Parallel Bitmap Heap Scan reports per-worker stats in EXPLAIN ANALYZE

From: David Geier <geidav(dot)pg(at)gmail(dot)com>
To: PostgreSQL Developers <pgsql-hackers(at)lists(dot)postgresql(dot)org>
Subject: Parallel Bitmap Heap Scan reports per-worker stats in EXPLAIN ANALYZE
Date: 2023-01-20 08:34:26
Message-ID: b3d80961-c2e5-38cc-6a32-61886cdf766d@gmail.com
Views: Raw Message | Whole Thread | Download mbox | Resend email
Thread:
Lists: pgsql-hackers

Hi hackers,

EXPLAIN ANALYZE for parallel Bitmap Heap Scans currently only reports
the number of heap blocks processed by the leader. It's missing the
per-worker stats. The attached patch adds that functionality in the
spirit of e.g. Sort or Memoize.

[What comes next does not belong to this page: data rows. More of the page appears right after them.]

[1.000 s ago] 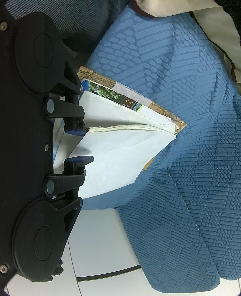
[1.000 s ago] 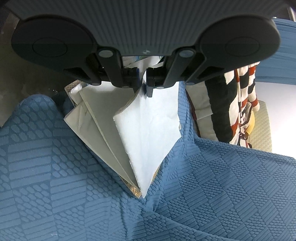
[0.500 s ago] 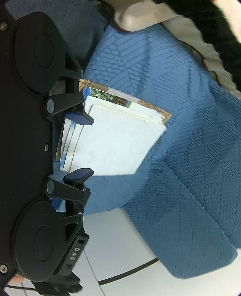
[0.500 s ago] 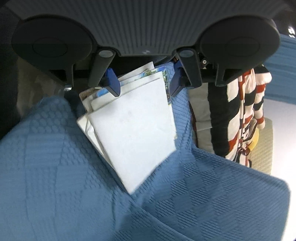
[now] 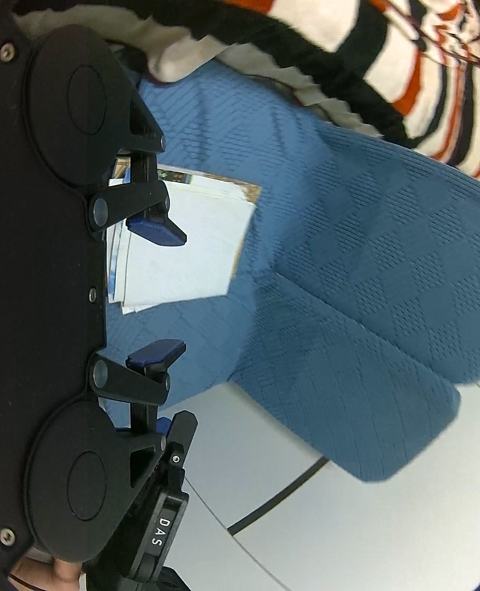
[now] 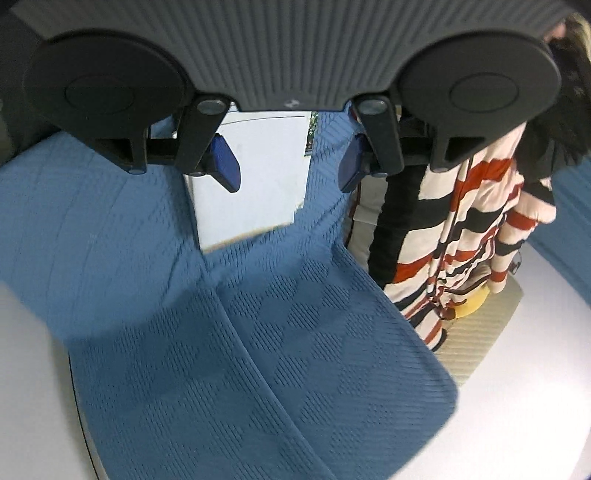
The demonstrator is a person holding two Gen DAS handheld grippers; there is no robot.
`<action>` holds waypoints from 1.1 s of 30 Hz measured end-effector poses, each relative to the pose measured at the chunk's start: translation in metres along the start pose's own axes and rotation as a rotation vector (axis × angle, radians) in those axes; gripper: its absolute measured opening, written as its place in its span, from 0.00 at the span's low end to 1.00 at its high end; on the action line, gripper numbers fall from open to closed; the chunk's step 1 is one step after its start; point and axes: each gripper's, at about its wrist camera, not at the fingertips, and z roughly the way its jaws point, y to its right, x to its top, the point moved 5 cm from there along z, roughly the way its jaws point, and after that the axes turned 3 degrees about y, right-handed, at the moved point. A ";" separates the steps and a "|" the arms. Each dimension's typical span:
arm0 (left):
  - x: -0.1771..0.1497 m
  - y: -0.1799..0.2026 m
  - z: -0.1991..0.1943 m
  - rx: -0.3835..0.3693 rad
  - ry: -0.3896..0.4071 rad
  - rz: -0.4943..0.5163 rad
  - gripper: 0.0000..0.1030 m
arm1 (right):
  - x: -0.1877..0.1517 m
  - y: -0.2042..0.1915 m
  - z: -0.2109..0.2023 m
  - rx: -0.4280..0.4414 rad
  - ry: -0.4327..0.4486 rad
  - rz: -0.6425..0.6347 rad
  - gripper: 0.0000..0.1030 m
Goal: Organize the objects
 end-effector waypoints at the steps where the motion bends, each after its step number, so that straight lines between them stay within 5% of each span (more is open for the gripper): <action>1: 0.000 0.006 -0.007 -0.002 0.010 0.015 0.53 | 0.000 -0.002 -0.007 -0.002 0.010 -0.018 0.61; 19: -0.044 0.036 -0.068 -0.002 0.014 0.069 0.59 | -0.040 -0.019 -0.081 -0.076 0.081 -0.192 0.61; 24: -0.051 0.040 -0.083 0.000 0.031 0.071 0.70 | -0.044 -0.022 -0.094 -0.082 0.103 -0.203 0.61; 26: -0.052 0.042 -0.086 -0.002 0.036 0.072 0.84 | -0.048 -0.023 -0.096 -0.083 0.104 -0.210 0.61; 33: -0.053 0.049 -0.094 0.030 0.061 0.107 0.97 | -0.056 -0.020 -0.102 -0.088 0.105 -0.205 0.61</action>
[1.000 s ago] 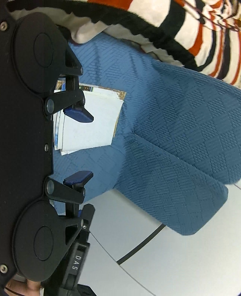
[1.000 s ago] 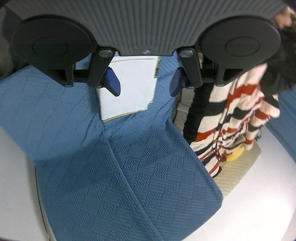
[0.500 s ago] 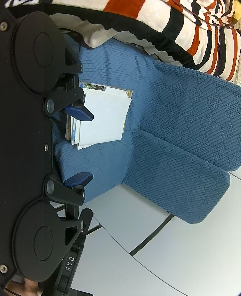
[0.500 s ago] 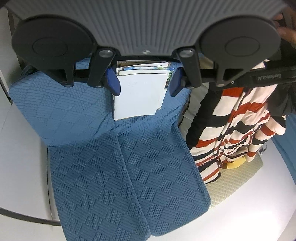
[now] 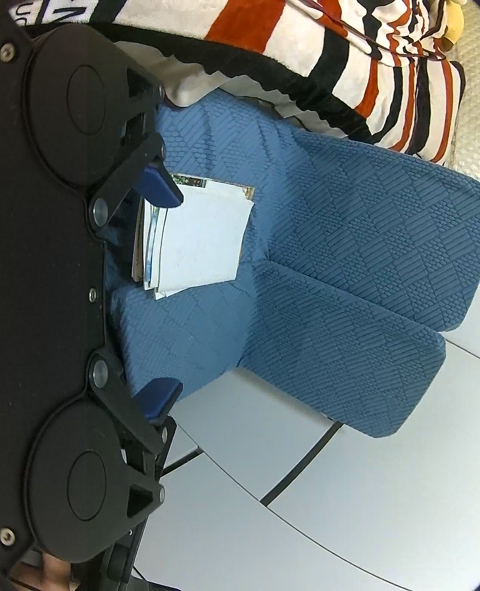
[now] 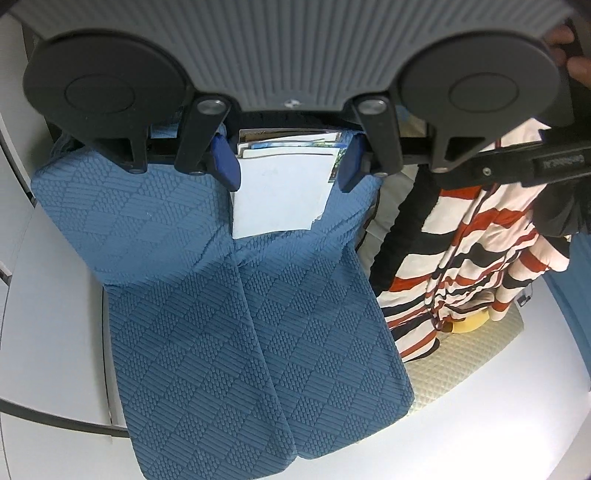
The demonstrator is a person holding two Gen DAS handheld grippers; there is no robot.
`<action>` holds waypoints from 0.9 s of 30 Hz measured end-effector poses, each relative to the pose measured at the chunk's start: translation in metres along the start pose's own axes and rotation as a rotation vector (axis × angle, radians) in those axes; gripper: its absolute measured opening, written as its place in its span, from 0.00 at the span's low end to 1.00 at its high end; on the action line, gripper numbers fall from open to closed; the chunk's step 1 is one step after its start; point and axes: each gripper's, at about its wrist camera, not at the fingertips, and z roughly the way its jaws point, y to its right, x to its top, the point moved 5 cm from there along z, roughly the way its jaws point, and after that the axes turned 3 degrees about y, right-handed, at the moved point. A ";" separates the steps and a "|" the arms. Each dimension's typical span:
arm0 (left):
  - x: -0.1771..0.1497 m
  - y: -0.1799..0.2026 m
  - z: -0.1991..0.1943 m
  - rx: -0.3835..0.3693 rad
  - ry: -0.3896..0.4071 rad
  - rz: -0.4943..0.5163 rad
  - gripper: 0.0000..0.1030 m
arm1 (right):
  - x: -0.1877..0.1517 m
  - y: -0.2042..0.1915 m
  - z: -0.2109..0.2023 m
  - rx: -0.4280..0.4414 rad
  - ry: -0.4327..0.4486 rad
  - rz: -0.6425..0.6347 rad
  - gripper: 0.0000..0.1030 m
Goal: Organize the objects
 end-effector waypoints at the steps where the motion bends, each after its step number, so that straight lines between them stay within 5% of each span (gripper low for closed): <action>1: 0.000 0.002 0.000 0.002 0.001 0.003 0.98 | 0.000 0.001 -0.001 0.001 0.001 0.002 0.61; 6: 0.002 0.004 0.003 0.005 -0.004 0.003 0.99 | 0.001 0.002 -0.001 -0.016 0.010 -0.014 0.85; 12: 0.004 0.004 0.004 -0.008 -0.013 -0.020 0.99 | -0.002 0.002 0.003 -0.031 -0.010 -0.035 0.92; 27: 0.002 0.001 0.003 0.040 -0.013 0.000 0.99 | -0.004 0.001 0.006 -0.027 -0.026 -0.034 0.92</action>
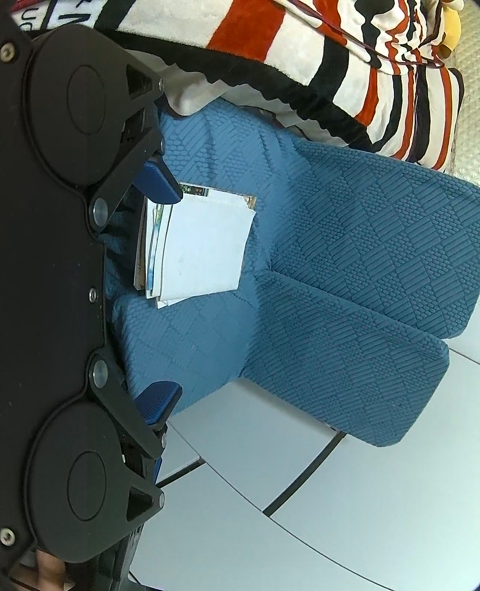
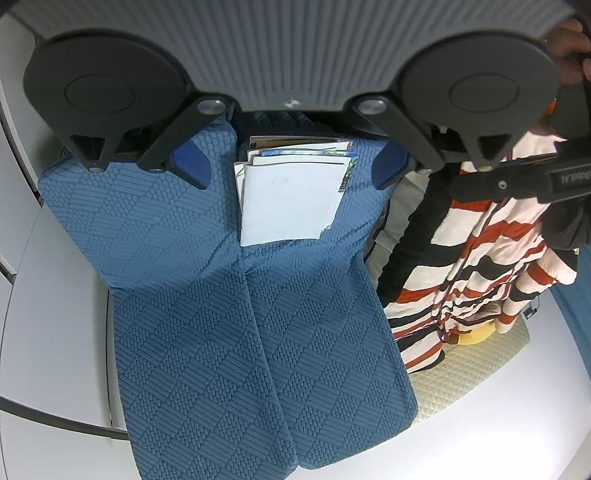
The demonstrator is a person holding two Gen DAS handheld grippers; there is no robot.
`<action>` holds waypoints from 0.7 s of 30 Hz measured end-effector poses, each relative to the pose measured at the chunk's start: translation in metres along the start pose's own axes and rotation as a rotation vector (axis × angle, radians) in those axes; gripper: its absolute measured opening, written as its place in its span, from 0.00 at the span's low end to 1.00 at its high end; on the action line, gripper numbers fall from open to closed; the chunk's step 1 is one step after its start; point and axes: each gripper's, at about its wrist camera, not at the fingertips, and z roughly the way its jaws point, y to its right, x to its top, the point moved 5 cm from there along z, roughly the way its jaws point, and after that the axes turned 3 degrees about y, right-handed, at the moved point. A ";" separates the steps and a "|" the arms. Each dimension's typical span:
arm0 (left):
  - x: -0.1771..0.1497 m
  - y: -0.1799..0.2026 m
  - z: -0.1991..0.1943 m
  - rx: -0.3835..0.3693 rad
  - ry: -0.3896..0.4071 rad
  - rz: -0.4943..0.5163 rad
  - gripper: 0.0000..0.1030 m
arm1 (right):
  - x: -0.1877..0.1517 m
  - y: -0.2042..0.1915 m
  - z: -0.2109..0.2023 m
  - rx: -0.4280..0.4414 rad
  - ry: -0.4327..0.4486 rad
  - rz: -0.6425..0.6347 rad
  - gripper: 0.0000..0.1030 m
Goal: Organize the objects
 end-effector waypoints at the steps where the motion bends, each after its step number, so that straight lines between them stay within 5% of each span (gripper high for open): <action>1: 0.000 0.000 0.000 0.000 -0.001 0.001 0.99 | 0.000 0.000 0.000 0.000 0.000 0.000 0.92; 21: -0.003 0.001 0.000 0.018 0.010 0.008 0.95 | -0.003 0.002 0.001 -0.002 -0.008 0.004 0.92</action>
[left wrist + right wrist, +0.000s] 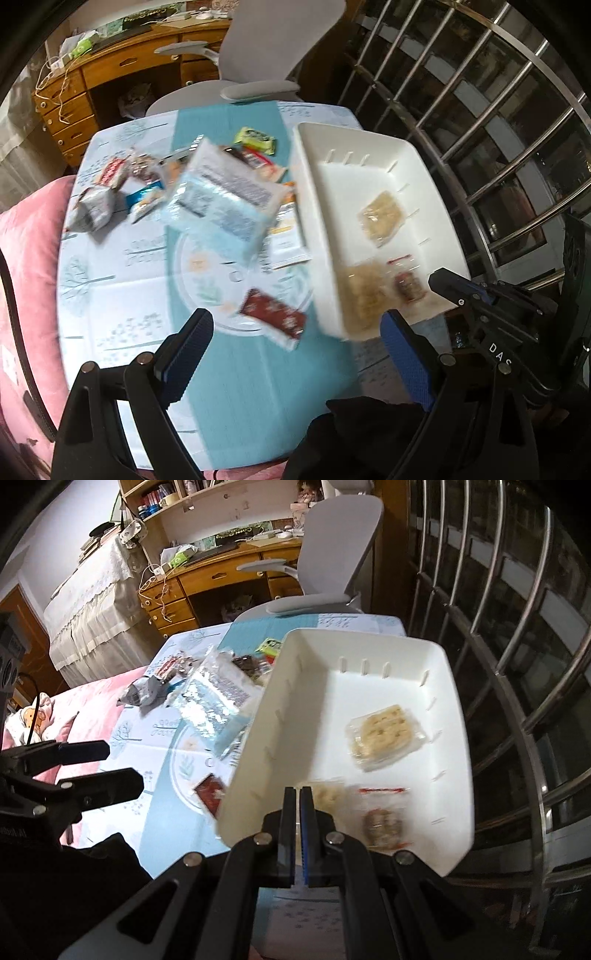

Here is a simple test case and the
EXPLAIN ANALYZE output with and without the patch:

create table foo(col0 int, col1 int);
insert into foo select generate_series(1, 1000, 0.001),
generate_series(1000, 2000, 0.001);
create index idx0 on foo(col0);
create index idx1 on foo(col1);
set parallel_tuple_cost = 0;
set parallel_setup_cost = 0;
explain (analyze, costs off, timing off) select * from foo where col0 >
900 or col1 = 1;

With the patch:

 Gather (actual rows=99501 loops=1)
   Workers Planned: 2
   Workers Launched: 2
   ->  Parallel Bitmap Heap Scan on foo (actual rows=33167 loops=3)
         Recheck Cond: ((col0 > 900) OR (col1 = 1))
         Heap Blocks: exact=98
         Worker 0:  Heap Blocks: exact=171 lossy=0
         Worker 1:  Heap Blocks: exact=172 lossy=0
         ->  BitmapOr (actual rows=0 loops=1)
               ->  Bitmap Index Scan on idx0 (actual rows=99501 loops=1)
                     Index Cond: (col0 > 900)
               ->  Bitmap Index Scan on idx1 (actual rows=0 loops=1)
                     Index Cond: (col1 = 1)

Without the patch:

 Gather (actual rows=99501 loops=1)
   Workers Planned: 2
   Workers Launched: 2
   ->  Parallel Bitmap Heap Scan on foo (actual rows=33167 loops=3)
         Recheck Cond: ((col0 > 900) OR (col1 = 1))
         Heap Blocks: exact=91
         ->  BitmapOr (actual rows=0 loops=1)
               ->  Bitmap Index Scan on idx0 (actual rows=99501 loops=1)
                     Index Cond: (col0 > 900)
               ->  Bitmap Index Scan on idx1 (actual rows=0 loops=1)
                     Index Cond: (col1 = 1)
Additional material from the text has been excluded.